The path is leading me down past some bramble and I don’t believe it! The bramble patch is absolutely heaving with Silver-Washed Fritillary butterflies. I mean there is a dozen of them. I mean there are a dozen of them. One of the two. More than a dozen. Those incredible orange wings decorated by black veins and spots, with the undersides of the wings streaked with silver. The essence of summertime in a wood. Just gorgeous.

<BEEP>

Another fork, another sign pointing deeper still into the wood.

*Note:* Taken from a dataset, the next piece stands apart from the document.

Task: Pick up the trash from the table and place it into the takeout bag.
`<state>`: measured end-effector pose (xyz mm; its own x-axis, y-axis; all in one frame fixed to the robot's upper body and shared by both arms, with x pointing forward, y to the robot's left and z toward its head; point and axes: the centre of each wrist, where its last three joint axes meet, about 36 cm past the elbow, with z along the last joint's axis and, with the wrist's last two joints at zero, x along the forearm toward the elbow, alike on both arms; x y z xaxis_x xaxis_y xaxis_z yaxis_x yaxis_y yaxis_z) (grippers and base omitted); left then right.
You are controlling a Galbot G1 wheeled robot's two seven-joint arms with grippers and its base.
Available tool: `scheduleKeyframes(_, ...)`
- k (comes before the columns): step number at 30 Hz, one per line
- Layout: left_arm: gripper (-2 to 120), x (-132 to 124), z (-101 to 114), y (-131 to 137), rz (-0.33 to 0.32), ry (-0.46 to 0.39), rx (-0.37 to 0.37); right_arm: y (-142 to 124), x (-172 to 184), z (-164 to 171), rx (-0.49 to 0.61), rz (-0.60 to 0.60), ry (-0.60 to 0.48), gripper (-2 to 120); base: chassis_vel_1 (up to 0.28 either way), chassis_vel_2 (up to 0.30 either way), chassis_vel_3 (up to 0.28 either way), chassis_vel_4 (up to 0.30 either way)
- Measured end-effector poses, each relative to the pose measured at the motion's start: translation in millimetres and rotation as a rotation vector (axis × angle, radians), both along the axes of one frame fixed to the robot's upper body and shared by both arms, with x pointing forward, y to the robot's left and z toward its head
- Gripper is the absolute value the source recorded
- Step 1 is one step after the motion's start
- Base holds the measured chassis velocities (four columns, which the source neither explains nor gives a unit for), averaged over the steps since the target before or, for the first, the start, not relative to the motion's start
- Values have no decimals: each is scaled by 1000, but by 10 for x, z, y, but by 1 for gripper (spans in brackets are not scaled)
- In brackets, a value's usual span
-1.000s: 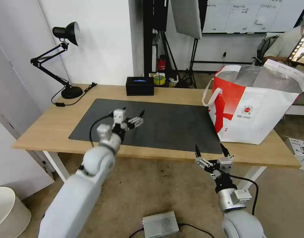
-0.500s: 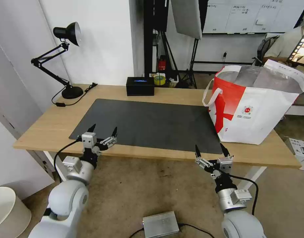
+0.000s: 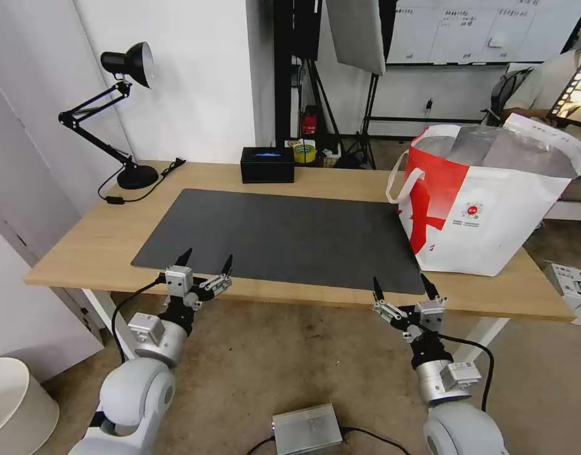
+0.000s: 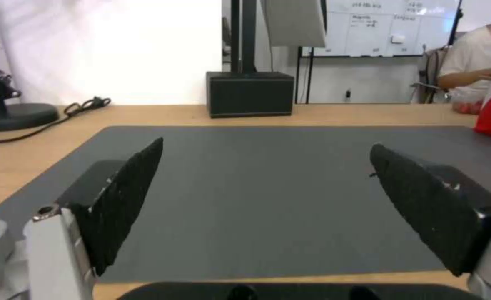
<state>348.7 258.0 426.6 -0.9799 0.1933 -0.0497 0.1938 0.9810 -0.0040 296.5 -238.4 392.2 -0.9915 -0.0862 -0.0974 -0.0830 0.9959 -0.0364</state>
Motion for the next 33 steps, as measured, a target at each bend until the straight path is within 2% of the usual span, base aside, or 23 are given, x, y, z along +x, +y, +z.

This one’s cruder, probably much older, and the picture of the butterfly has all but faded away …

All but.

All but faded.

Is that right?

All but faded. Nearly completely faded. All but? I have seen all but one butterfly. That means except. Perhaps it has two meanings. All but faded … sounds good. Maybe another take to switch in later if I’m wrong …

This one is cruder, it looks much older. The picture of the butterfly has nearly completely faded away. But I guess if it’s butterflies I want then …

<BEEP>

(Whispered) A deer. I’m looking at a deer. Not a muntjac, larger. I think it’s a roe deer. Just standing there, looking around, but it hasn’t spotted me just yet. I’ve never been this close to one before. It … it looks a little odd. Red patches on its haunches. Looks like it might have been involved in a fight. And quite recently. I think the patches are still wet and … arrgh!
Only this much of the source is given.